A Federação Francesa de Futebol (FFF) reagiu rapidamente com um comunicado a pedir para que fossem evitadas "pressões políticas" e fosse respeitada a "neutralidade" da seleção. Este domingo, o chamado ao palanque foi o capitão Kylian Mbappé e desengane-se quem achava que a estrela vinha preparado com um discurso politicamente correto.
"Partilho os mesmos valores que o Marcus. Estou com ele, não foi longe demais. Ainda estamos num país onde existe liberdade de expressão. Ele deu a sua opinião e eu concordo com ele.

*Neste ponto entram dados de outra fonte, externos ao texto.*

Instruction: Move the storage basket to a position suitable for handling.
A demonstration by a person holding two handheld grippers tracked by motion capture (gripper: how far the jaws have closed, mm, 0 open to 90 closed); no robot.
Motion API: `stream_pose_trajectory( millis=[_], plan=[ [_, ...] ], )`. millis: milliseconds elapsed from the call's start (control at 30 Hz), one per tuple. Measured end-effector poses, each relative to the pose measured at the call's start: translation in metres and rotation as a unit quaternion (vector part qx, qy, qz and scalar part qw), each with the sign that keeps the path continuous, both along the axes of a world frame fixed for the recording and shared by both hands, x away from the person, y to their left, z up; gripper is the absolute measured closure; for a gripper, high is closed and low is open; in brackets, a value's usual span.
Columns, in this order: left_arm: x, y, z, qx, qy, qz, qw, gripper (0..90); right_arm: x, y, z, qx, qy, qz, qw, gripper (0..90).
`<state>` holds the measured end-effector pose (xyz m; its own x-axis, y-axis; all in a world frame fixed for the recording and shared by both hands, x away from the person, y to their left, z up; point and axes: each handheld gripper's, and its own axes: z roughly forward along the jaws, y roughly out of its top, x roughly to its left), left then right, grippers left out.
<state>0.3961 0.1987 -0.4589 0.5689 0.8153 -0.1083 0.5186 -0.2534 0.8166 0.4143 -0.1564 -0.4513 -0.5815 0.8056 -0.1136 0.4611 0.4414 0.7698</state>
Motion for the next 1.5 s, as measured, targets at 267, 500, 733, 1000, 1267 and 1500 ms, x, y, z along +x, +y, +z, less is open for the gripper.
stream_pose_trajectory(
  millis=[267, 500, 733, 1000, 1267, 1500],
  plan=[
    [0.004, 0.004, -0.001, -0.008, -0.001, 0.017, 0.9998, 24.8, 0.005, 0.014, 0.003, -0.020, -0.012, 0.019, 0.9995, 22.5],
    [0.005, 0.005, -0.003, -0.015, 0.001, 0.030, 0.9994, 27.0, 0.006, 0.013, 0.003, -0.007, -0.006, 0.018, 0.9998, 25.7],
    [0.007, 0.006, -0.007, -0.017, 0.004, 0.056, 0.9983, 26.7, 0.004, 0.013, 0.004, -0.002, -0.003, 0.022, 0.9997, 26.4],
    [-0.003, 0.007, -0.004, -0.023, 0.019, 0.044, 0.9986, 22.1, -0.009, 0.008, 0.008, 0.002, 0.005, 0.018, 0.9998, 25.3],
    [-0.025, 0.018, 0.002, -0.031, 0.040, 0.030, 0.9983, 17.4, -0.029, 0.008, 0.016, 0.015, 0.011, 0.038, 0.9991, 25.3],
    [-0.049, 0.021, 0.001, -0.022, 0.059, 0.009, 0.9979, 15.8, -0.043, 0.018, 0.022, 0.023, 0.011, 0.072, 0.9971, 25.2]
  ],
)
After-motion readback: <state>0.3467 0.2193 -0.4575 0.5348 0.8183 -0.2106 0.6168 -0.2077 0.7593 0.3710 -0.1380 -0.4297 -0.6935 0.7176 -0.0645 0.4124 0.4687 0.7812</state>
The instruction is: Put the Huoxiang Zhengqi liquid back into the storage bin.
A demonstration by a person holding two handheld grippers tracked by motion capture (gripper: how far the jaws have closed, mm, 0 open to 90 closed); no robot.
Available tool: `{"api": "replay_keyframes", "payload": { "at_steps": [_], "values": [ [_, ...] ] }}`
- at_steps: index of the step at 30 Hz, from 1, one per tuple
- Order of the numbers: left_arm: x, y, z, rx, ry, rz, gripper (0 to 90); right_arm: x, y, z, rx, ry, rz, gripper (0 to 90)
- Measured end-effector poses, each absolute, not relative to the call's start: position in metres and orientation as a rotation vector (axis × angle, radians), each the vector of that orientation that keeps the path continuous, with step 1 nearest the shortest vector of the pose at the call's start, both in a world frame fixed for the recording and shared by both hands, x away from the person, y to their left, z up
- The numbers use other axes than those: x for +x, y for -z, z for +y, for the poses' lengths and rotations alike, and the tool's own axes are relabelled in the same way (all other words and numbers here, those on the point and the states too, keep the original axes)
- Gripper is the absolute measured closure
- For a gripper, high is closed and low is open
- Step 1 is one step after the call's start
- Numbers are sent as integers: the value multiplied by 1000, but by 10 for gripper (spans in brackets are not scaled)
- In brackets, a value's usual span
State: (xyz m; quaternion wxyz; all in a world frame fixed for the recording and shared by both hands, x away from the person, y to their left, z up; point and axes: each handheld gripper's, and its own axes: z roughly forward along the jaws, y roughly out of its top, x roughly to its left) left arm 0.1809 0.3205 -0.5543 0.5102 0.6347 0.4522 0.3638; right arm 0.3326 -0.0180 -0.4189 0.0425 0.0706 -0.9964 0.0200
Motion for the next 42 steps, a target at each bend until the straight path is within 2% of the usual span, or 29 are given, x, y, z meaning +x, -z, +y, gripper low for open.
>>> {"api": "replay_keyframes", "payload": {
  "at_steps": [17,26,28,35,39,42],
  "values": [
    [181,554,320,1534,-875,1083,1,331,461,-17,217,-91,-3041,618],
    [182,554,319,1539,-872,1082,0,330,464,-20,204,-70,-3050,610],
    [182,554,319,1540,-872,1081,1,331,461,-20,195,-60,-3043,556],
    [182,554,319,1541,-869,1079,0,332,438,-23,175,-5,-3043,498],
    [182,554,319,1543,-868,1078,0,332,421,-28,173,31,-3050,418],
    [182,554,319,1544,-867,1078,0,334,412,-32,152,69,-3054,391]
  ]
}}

Como equipa, pensámos em fazer alguma coisa. Falámos muito sobre a mensagem que poderíamos transmitir", atirou, pedindo aos jovens franceses para que acorressem às urnas.
Tudo certo nas palavras, mas tendo em conta que isto não é um portal de política ou comentário social, ficamos muito curiosos para ver qual será a resposta que o conjunto de Deschamps vai dar dentro das quatro linhas, na segunda-feira, com a Áustria, sabendo que estarão sob atenção redobrada no próprio país e, quer ganhem ou percam, serão sempre alvo de críticas.
Hey Jude, acorda os teus colegas
É isto um candidato? Torço sempre o nariz quando, em conversas com amigos e colegas, ouço que os ingleses são candidatos - e há quem diga favoritos! - a vencer a competição. Não pela falta de qualidade e profundidade de plantel, isso é inegável, embora não ache que seja superior à seleção portuguesa ou francesa.
Mas é uma lenga-lenga que cansa, estar sempre a ouvir que são candidatos, que o futebol vai voltar para casa e que onde vão partem tudo, já dizia aquele senhor da Liga dos Últimos. É muita moral para quem não ganha nada desde 1966. Apesar de reconhecer mérito a Southgate pelo trabalho de oito anos realizado para lançar esta geração, não acredito que seja com este treinador que voltem à rota dos troféus.
A capacidade está lá, mau era para quem tem jogadores como Rice, Saka, Bellingham, Kane e Foden. E os primeiros minutos do jogo contra a Sérvia - privados da figura-maior Dusan Tadic, no banco - provaram isso mesmo, aliás, o domínio foi tal que só ao fim de 5 minutos e 59 segundos é que os sérvios conseguiram fazer um passe.
A primeira parte foi de sentido único, comandados por um Bellingham ao qual já faltam adjetivos para descrever. Com apenas 20 anos, traz a mentalidade vencedora que tanta falta faz à equipa e aos adeptos: no fundo é o "falar menos, jogar mais". Mas, na segunda, lá voltaram os fantasmas de quem não consegue fechar o resultado e o conservadorismo de Southgate, que permitiram à Sérvia subir no campo e ameaçar o empate.
Mesmo com uma equipa muito superior e com o claro domínio na primeira parte, a Inglaterra somou apenas três remates à baliza. Caso para dizer que os Três Leões miaram e só Bellingham rugiu (leia aqui a crónica).